### EXERCISE GOAL
Search the listing below for "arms". Copy each matching line.
++++ TASK INPUTS
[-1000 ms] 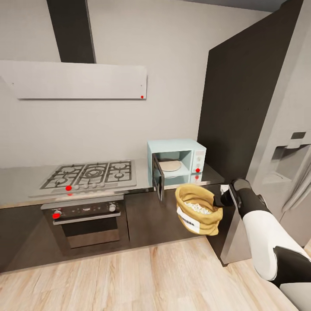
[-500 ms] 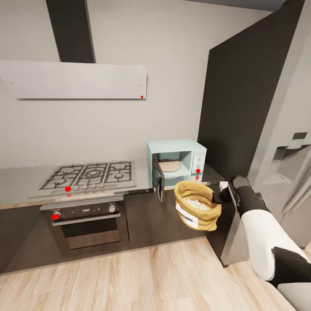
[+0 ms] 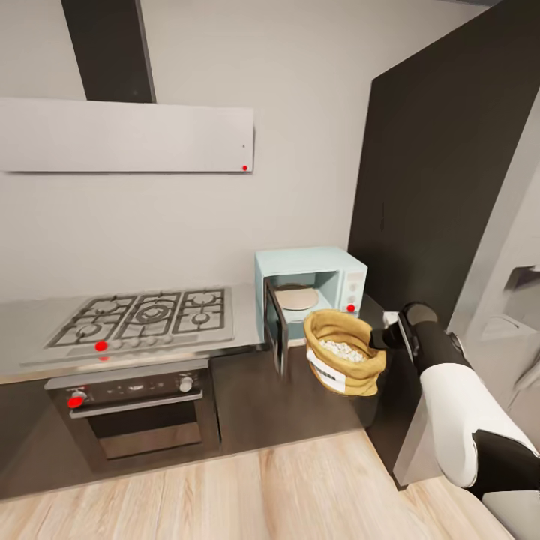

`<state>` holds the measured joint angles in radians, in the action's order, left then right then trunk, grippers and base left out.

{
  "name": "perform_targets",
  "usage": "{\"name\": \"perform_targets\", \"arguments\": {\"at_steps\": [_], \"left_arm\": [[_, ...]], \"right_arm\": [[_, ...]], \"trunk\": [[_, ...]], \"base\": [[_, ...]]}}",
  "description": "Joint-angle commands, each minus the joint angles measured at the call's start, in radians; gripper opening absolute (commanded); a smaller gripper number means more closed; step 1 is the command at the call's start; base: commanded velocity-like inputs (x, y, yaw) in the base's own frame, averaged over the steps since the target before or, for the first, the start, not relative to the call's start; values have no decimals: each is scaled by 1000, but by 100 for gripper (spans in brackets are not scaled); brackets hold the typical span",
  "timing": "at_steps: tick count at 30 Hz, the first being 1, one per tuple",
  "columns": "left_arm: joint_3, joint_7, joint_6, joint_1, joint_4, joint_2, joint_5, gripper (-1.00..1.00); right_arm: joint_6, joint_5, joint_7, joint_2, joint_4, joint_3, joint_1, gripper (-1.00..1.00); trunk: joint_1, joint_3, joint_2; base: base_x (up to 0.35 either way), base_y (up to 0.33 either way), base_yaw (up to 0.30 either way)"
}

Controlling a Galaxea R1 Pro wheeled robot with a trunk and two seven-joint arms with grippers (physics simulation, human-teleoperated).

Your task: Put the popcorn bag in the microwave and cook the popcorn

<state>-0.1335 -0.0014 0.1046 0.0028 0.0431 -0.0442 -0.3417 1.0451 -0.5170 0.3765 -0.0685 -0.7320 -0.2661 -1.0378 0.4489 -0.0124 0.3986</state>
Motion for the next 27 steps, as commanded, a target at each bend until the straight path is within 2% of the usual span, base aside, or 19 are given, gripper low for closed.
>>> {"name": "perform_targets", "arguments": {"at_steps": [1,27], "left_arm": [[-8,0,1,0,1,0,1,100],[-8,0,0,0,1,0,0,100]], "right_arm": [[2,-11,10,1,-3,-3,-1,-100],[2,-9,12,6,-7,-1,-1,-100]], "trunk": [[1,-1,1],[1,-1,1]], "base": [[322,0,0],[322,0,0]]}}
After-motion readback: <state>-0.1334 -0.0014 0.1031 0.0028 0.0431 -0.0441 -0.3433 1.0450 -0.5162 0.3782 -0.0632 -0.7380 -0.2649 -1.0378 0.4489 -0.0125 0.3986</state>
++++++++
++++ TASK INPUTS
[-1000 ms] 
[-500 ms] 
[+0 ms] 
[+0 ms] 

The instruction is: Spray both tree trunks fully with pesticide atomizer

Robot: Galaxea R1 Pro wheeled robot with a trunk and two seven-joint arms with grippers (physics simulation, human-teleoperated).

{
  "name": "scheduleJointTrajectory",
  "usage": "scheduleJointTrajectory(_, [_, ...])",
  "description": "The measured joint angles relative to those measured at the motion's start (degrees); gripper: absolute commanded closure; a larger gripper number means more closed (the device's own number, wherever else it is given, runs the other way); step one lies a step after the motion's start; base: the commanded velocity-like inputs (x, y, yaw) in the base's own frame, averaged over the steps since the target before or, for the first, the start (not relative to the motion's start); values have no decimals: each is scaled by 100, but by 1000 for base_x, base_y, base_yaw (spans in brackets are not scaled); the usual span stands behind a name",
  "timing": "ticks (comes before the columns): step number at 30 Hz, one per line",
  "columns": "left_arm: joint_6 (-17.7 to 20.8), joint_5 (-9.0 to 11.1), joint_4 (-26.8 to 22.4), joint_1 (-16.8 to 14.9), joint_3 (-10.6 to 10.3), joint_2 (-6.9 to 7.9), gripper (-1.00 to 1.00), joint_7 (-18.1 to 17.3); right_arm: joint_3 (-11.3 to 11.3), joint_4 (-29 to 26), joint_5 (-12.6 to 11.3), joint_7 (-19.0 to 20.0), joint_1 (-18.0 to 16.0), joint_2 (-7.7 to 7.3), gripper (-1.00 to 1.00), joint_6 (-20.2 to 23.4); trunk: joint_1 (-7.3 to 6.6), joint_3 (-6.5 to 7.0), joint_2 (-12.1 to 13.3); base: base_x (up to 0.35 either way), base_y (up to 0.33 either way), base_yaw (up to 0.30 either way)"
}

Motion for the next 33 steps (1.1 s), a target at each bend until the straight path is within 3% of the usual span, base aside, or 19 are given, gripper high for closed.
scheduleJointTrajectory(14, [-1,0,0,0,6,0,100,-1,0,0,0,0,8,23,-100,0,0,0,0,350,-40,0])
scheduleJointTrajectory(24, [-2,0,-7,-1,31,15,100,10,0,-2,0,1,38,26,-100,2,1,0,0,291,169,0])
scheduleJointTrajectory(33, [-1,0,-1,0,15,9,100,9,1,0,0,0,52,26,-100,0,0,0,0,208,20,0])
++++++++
### SOLUTION FOR THIS EXERCISE
Controlling a Galaxea R1 Pro wheeled robot with a trunk and two seven-joint arms with grippers (physics simulation, human-teleoperated).
Robot: Galaxea R1 Pro wheeled robot with a trunk and two seven-joint arms with grippers (physics simulation, human-teleoperated).

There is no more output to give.